There are good arguments that FIL-on-FIL returns have been unsustainably high in the past, and should be reduced to give greater network stability in the future. Mechanisms like a duration multiplier or higher pledge target pursue this goal.
This decrease in expected return rate would buy stability of storage and FIL supply in the future:
- When onboarding is high and circulating supply decreasing, this mechanism would damp the cycle of higher returns by requiring SPs to convert FIL to PFIL, a less valuable token.
- When onboarding is low and circulating supply increasing, this mechanism would hold expired sector pledge out from supply inflows and, when PFIL abundant, increase returns to new commitments.
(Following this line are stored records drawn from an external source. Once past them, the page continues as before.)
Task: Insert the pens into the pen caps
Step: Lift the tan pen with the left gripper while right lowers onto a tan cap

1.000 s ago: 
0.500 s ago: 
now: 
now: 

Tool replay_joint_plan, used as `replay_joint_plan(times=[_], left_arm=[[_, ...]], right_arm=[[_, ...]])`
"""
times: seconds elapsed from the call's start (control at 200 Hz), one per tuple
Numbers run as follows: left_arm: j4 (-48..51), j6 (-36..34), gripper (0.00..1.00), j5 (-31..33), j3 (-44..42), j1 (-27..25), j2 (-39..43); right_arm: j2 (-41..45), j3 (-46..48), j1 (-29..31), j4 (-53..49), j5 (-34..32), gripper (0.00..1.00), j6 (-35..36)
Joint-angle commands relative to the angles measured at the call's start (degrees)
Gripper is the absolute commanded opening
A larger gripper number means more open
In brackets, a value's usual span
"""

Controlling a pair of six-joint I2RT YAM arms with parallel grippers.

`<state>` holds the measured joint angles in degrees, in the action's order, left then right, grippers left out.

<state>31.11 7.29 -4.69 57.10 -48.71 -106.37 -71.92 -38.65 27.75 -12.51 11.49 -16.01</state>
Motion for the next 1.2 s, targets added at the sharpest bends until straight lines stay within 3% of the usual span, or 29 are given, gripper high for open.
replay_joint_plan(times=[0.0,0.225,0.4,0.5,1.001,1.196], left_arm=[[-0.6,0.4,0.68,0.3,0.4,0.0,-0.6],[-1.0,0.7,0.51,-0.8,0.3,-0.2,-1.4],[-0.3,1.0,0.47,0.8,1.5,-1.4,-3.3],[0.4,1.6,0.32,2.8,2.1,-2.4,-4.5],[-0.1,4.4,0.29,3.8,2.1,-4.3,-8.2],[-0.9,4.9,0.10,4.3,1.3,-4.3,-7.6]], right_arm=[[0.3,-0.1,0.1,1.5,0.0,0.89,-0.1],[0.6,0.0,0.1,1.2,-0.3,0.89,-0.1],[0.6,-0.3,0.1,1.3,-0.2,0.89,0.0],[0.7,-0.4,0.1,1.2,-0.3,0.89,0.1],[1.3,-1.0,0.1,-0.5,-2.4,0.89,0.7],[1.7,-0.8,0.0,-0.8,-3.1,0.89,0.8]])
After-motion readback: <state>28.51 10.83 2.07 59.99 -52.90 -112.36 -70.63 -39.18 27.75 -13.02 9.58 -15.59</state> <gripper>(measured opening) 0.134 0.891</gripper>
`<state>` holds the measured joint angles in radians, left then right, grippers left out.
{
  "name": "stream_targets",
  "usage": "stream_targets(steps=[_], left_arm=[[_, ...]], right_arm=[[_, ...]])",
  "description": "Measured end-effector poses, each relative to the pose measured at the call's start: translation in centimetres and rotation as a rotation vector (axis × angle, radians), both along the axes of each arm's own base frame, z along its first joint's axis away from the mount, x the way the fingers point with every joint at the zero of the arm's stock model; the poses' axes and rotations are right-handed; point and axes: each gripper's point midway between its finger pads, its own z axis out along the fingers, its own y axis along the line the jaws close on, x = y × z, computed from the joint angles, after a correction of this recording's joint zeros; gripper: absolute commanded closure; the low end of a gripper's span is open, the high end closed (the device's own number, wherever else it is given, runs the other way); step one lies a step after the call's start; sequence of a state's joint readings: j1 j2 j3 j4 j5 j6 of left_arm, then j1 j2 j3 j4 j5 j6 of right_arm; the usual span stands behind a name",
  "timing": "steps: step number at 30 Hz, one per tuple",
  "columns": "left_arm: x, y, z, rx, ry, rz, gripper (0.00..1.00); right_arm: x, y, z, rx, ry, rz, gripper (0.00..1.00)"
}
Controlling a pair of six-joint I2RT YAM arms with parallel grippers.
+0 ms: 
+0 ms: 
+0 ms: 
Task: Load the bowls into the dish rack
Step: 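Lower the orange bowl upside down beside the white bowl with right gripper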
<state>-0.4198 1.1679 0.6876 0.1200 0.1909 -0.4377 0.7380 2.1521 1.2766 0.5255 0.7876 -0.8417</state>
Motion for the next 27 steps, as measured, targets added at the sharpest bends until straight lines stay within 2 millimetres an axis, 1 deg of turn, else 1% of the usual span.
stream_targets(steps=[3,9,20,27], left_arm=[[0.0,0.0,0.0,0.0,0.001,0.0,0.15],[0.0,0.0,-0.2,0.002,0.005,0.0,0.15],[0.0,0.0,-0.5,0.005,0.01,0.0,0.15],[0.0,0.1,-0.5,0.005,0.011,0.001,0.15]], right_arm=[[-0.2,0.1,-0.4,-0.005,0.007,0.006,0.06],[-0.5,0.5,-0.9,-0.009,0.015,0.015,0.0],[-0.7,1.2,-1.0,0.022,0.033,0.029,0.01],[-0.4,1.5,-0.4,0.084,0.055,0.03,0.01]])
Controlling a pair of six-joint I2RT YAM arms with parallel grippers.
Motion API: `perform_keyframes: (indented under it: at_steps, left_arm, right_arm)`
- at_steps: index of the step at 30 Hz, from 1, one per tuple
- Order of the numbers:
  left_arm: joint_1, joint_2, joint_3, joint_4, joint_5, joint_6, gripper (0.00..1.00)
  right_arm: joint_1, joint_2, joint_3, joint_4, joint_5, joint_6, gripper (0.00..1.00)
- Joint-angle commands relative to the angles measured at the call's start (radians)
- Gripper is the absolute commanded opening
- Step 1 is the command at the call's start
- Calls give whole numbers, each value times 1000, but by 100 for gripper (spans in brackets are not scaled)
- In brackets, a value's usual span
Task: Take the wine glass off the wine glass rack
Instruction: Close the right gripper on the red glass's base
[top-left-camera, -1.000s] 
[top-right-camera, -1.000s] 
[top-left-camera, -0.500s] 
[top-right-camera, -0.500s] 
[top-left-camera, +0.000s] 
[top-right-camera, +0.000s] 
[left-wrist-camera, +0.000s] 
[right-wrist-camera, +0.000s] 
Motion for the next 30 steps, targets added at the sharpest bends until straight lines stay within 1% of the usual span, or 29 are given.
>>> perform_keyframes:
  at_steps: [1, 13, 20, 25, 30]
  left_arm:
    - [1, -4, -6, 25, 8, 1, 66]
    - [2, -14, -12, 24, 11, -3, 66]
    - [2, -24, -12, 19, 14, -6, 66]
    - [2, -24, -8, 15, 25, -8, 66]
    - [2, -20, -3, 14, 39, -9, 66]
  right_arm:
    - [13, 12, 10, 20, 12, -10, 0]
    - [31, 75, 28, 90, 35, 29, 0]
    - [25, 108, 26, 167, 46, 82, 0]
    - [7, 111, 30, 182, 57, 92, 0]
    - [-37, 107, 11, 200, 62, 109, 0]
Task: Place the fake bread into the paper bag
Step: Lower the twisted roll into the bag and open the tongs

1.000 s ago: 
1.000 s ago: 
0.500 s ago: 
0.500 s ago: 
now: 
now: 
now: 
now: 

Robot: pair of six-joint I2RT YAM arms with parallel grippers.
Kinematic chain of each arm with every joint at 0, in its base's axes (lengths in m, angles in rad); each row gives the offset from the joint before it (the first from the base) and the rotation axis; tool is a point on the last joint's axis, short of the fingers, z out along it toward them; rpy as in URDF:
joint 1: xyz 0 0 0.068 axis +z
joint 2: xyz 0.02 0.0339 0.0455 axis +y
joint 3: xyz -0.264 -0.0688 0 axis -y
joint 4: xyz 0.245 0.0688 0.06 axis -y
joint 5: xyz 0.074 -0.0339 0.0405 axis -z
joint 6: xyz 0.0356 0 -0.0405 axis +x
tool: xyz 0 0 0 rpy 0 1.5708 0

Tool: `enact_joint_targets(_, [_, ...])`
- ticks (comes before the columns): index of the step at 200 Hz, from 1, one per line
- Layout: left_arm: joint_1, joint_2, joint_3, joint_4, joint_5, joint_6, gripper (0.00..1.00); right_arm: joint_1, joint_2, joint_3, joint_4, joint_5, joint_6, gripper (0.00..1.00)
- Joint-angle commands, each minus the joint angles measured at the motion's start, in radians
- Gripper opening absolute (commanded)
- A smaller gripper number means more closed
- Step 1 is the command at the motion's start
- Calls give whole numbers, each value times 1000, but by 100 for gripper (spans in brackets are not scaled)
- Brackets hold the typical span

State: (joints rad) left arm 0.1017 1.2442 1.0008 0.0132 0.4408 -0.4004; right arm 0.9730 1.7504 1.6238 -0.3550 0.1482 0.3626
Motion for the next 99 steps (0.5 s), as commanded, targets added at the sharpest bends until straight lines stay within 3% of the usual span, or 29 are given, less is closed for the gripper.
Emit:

The PFIL token would effectively buffer the FIL supply from downside volatility in onboarding rates, and transfer onboarding-related volatility in FIL price to the PFIL price instead.
Extension - redemptions
As an extension to the core pledge token idea, the network could offer a redemption mechanism to convert PFIL back to FIL at a rate below 1.0. One reason to do so is that PFIL would form part of the core network infrastructure, and so it would seem risky to rely solely on third party marketplaces (user-programmed DEXs etc) for PFIL/FIL liquidity. A redemption mechanism could form the buyer of last resort when other PFIL markets fail.
One mechanism might resemble a bonding curve based on the scarcity of unlocked PFIL. When almost all PFIL is locked in pledge, the network might offer buy PFIL at, say, 0.95 FIL. The 0.05FIL difference between the original issuance price and redemption would be burnt.
As the fraction of unlocked PFIL increases, the redemption amount decreases towards some floor of, say, 0.3 FIL.
A network redemption function would make taking profits easier for an SP at times when the network can absorb that with least impact, and possible but costly when the network is less healthy. We’d expect SPs to usually sell their tokens to another SP instead, for a better price. The discount on redemption represents a fee paid to the network for acting as a market maker.
The redemption curve represents the key parameter of the pledge token mechanism which would govern its power and effectiveness.
- If redemptions were always 1:1, the mechanism would have no effect.
- If redemptions were impossible, the mechanism would be maximally powerful, but the PFIL token most risky. This would achieve the greatest tradeoff between aggregate commitments and the long-term stability of those commitments.
- A positive redemption price decreases the risk and increases the expected value of PFIL, but allows some leakage of unlocked pledge tokens into the FIL circulating supply (and hence pledge calculations, etc).
This would impact lending markets. SPs need to borrow PFIL to pledge sectors, but lending PFIL involves taking on the PFIL:FIL price risk. Lending would no longer be neutral to network health in FIL terms.
This is, unfortunately, a difficult mechanism to introduce to the network except during a period of strong growth. The near term effect would likely be a reduction in onboarding, but the stability gains from that would not be enjoyed until commitments expire, 6-18 months later (or, maybe 1-5y later if we increase commitments). It’s a mechanism to wish we had from the start, or to introduce in the next bull market.